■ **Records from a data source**

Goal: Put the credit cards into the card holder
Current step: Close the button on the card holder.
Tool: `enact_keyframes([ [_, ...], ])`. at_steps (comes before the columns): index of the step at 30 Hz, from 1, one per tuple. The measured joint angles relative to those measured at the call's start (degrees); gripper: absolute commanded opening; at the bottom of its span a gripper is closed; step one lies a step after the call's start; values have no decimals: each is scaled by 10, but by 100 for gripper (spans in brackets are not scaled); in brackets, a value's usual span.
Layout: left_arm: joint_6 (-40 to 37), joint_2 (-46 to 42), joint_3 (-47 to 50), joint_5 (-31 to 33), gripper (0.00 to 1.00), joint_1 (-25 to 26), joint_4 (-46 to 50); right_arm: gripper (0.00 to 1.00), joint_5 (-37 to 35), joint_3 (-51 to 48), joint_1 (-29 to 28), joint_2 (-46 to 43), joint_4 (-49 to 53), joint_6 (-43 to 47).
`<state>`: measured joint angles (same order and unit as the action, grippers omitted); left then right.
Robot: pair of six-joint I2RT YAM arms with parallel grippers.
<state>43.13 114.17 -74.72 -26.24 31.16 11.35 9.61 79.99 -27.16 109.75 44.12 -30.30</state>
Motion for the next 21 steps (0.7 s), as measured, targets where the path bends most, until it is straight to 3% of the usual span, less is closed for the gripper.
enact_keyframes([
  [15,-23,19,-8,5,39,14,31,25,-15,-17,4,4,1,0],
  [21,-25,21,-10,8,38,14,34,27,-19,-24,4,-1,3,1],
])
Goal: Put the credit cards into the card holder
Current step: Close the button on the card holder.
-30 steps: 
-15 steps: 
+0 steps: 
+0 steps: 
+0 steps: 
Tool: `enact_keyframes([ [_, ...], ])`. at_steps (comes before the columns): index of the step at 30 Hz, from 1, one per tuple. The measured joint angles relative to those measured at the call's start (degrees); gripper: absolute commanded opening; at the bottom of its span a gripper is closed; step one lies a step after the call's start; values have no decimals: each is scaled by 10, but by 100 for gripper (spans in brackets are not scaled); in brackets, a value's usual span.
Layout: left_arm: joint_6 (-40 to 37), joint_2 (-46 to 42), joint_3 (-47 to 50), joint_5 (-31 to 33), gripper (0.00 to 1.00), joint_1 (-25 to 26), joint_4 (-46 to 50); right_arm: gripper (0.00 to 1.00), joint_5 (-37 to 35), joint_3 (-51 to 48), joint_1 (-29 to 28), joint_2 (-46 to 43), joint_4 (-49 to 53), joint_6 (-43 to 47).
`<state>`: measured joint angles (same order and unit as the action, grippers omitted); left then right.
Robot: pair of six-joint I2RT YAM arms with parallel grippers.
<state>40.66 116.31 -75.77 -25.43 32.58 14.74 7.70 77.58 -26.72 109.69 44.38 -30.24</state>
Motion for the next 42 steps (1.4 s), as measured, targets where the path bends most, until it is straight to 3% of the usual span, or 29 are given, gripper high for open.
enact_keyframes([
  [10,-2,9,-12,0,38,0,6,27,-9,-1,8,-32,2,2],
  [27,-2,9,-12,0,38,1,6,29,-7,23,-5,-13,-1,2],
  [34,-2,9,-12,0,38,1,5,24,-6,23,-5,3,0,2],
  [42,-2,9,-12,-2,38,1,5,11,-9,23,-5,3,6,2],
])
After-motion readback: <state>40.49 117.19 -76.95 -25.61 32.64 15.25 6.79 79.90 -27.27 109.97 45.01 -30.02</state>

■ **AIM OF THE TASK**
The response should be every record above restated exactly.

■ **EXERCISE RESULT**
Goal: Put the credit cards into the card holder
Current step: Close the button on the card holder.
Tool: `enact_keyframes([ [_, ...], ])`. at_steps (comes before the columns): index of the step at 30 Hz, from 1, one per tuple. The measured joint angles relative to those measured at the call's start (degrees); gripper: absolute commanded opening; at the bottom of its span a gripper is closed; step one lies a step after the call's start; values have no decimals: each is scaled by 10, but by 100 for gripper (spans in brackets are not scaled); in brackets, a value's usual span.
Layout: left_arm: joint_6 (-40 to 37), joint_2 (-46 to 42), joint_3 (-47 to 50), joint_5 (-31 to 33), gripper (0.00 to 1.00), joint_1 (-25 to 26), joint_4 (-46 to 50); right_arm: gripper (0.00 to 1.00), joint_5 (-37 to 35), joint_3 (-51 to 48), joint_1 (-29 to 28), joint_2 (-46 to 43), joint_4 (-49 to 53), joint_6 (-43 to 47).
`<state>`: measured joint angles (same order and unit as the action, grippers omitted); left then right.
Robot: pair of six-joint I2RT YAM arms with parallel grippers.
<state>43.13 114.17 -74.72 -26.24 31.16 11.35 9.61 79.99 -27.16 109.75 44.12 -30.30</state>
Motion for the next 21 steps (0.7 s), as measured, targets where the path bends most, until it is straight to 3% of the usual span, less is closed for the gripper.
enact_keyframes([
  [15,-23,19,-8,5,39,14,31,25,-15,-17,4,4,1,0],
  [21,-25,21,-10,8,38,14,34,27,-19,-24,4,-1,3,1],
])
Goal: Put the credit cards into the card holder
Current step: Close the button on the card holder.
-30 steps: 
-15 steps: 
+0 steps: 
+0 steps: 
+0 steps: 
Tool: `enact_keyframes([ [_, ...], ])`. at_steps (comes before the columns): index of the step at 30 Hz, from 1, one per tuple. The measured joint angles relative to those measured at the call's start (degrees); gripper: absolute commanded opening; at the bottom of its span a gripper is closed; step one lies a step after the call's start; values have no decimals: each is scaled by 10, but by 100 for gripper (spans in brackets are not scaled); in brackets, a value's usual span.
Layout: left_arm: joint_6 (-40 to 37), joint_2 (-46 to 42), joint_3 (-47 to 50), joint_5 (-31 to 33), gripper (0.00 to 1.00), joint_1 (-25 to 26), joint_4 (-46 to 50); right_arm: gripper (0.00 to 1.00), joint_5 (-37 to 35), joint_3 (-51 to 48), joint_1 (-29 to 28), joint_2 (-46 to 43), joint_4 (-49 to 53), joint_6 (-43 to 47).
`<state>`: measured joint angles (same order and unit as the action, grippers omitted); left then right.
Robot: pair of six-joint I2RT YAM arms with parallel grippers.
<state>40.66 116.31 -75.77 -25.43 32.58 14.74 7.70 77.58 -26.72 109.69 44.38 -30.24</state>
Motion for the next 42 steps (1.4 s), as measured, targets where the path bends most, until it is straight to 3% of the usual span, or 29 are given, gripper high for open.
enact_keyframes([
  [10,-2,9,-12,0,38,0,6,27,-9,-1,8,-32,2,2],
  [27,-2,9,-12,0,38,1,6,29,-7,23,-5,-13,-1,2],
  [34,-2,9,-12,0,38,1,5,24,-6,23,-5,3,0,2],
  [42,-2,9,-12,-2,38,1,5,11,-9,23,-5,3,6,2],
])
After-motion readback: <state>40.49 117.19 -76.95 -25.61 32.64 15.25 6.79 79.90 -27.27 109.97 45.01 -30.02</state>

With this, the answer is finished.